I notice Jack is at my side when I reach the stairs to make my way up to Sky’s suite. “Why do I feel like you were already headed this way and you’re not here for my sake?”

Jack responds by speeding up and beating me to the door, which she opens without hesitation to let herself inside.

“Sorry about that,” I mumble, making the effort at a half-assed knock even as I’m following my dog inside.

“I could lock the door if it bothered me,” she points out from where she’s sitting on the bed. She’s got about seven notebooks sprawled out around her with her guitar resting in her lap, serving as an arm rest for now from the looks of it.

“Are you planning to write every line in this song in a new notebook?” I ask, pulling a chair over to the bed to have a seat.

“These aren’t for writing in,” she informs me before she whips out a previously hidden pad of paper she was apparently sitting on. “This is for new stuff. These,” she spreads out both arms to encompass the spread of papers, “are all filled with old material that never made it anywhere but paper. I like to look through them all every so often, see if anything worth salvaging is hidden among the scribbles.”

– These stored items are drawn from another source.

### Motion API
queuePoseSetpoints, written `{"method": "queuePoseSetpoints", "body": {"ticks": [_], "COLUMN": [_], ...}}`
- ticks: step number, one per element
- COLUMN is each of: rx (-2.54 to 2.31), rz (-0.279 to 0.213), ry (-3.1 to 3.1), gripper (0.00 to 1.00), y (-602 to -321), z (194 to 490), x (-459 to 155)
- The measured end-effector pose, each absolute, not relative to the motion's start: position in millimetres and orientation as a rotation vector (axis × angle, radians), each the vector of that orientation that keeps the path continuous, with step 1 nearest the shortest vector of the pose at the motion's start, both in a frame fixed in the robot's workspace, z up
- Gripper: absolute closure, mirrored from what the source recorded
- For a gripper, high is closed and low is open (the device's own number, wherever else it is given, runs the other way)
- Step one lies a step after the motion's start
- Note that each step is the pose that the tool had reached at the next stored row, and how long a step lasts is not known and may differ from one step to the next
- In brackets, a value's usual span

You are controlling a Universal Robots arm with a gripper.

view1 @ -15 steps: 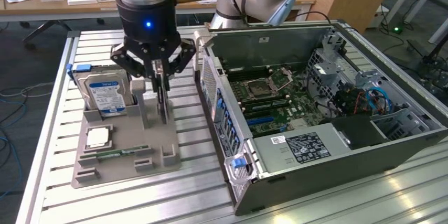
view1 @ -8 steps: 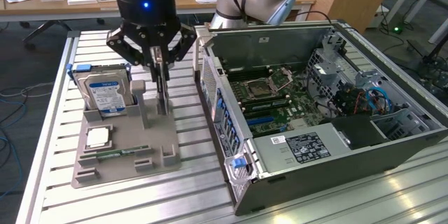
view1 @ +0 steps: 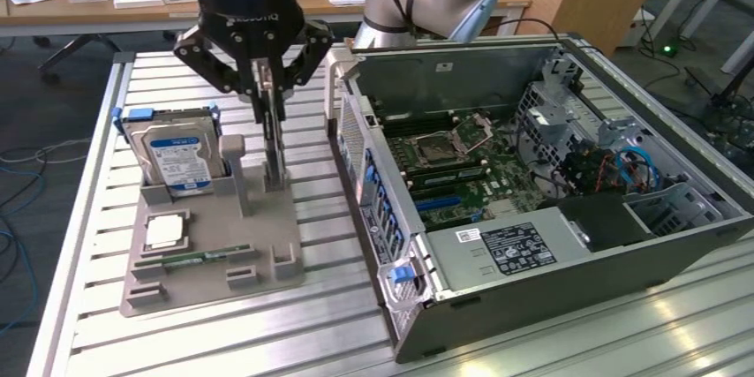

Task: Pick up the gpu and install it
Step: 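Pick up the gpu and move the gpu toward the slot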

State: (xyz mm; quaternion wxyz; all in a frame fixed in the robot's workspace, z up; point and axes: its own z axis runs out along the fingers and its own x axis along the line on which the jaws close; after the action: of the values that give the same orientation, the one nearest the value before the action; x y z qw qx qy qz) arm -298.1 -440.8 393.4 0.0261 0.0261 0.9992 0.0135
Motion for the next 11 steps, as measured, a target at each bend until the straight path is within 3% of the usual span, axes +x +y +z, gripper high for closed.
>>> {"method": "queuePoseSetpoints", "body": {"ticks": [11], "rx": [0.08], "rz": [0.041], "ry": [3.087], "gripper": [0.74], "y": [-441], "z": [407], "x": [-298]}}
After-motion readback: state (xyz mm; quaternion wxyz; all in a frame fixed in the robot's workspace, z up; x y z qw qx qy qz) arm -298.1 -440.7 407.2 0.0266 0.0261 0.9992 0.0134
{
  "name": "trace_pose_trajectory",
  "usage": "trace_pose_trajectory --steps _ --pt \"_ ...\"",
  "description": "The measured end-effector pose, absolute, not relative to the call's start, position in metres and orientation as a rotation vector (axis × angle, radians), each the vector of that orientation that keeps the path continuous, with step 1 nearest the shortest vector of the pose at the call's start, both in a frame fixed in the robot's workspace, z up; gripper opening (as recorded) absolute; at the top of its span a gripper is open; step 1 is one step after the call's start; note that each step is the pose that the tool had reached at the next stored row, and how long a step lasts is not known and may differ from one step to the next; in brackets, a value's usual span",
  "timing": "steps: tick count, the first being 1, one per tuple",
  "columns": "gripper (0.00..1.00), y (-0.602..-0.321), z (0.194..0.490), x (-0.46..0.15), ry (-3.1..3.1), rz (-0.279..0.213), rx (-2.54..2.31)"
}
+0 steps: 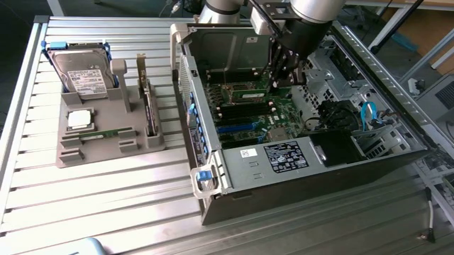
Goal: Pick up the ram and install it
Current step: 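Insert the ram into the slot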
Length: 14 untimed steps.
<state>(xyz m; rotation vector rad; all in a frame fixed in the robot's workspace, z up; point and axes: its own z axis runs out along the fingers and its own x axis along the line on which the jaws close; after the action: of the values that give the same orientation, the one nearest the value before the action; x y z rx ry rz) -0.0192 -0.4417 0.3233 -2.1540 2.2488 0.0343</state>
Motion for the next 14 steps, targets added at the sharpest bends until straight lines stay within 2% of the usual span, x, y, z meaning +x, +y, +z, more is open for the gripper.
trace_pose_trajectory --steps 14 --pt "0.12 -0.442 0.301 -0.019 2.247 0.030 -2.152"
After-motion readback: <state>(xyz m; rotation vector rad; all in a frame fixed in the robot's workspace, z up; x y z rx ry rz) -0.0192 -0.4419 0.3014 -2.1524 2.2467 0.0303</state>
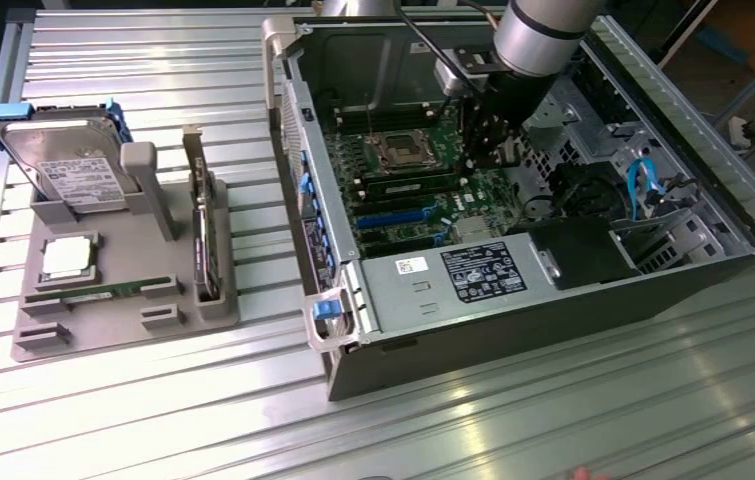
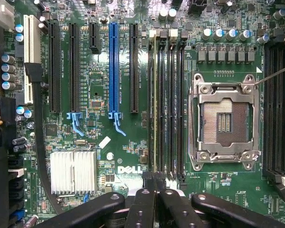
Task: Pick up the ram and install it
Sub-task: 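Press down the ram until it locks into place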
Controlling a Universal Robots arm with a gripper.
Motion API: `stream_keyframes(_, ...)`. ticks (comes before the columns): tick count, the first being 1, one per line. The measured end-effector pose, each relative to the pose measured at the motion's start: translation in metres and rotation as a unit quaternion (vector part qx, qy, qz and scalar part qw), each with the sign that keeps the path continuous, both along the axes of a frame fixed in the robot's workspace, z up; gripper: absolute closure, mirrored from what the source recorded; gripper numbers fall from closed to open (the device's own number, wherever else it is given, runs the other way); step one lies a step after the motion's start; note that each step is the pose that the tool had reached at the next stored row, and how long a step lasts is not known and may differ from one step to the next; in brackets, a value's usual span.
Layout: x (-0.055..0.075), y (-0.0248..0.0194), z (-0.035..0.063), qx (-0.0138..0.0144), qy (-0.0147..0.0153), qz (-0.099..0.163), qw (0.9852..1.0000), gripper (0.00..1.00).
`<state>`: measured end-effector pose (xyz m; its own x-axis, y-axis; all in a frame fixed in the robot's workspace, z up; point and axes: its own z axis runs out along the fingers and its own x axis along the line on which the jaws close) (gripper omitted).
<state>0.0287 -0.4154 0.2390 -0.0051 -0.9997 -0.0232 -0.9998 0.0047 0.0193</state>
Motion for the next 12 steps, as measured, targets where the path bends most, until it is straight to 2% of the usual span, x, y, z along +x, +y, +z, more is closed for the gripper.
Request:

“Any luck so far?” I lean forward trying to get a peek at the open pages closest to me. “What’s this one?”

She reaches out to snatch the notebook before I can even make out the first line. “That one’s junk. The whole book is. I pull that one out to remind me how far I’ve come and how much good shit can follow writing really bad shit.”

“Can I see it?” I gesture for her to hand it over, but she just clutches it tighter to her chest.

“Why?” Her eyes narrow suspiciously.

I shrug. “I just want to know what you think is shit.”

She starts to hand it over then whips it back before I can take it. “You’re not going to laugh at me?”

“Come on.” I’m about to laugh right now. “Who can make a promise like that in a situation like this?”

“A polite person who can restrain themselves to keep from hurting someone else’s feelings,” she counters straight-faced and clearly unimpressed with my response.

“Have I hurt your feelings even once since I’ve known you?” I return.

Her face softens, as does the ironclad grip on her notebook. She doesn’t answer but to hand it over to me.

“Thank you.” I maintain eye contact a moment longer with her, silently acknowledging the significance of the gesture. Then, I flip it open and start to take in her words. “You have a very warped idea of what shit is,” I tell her quietly, letting the lyrics settle before I turn the page to take in more.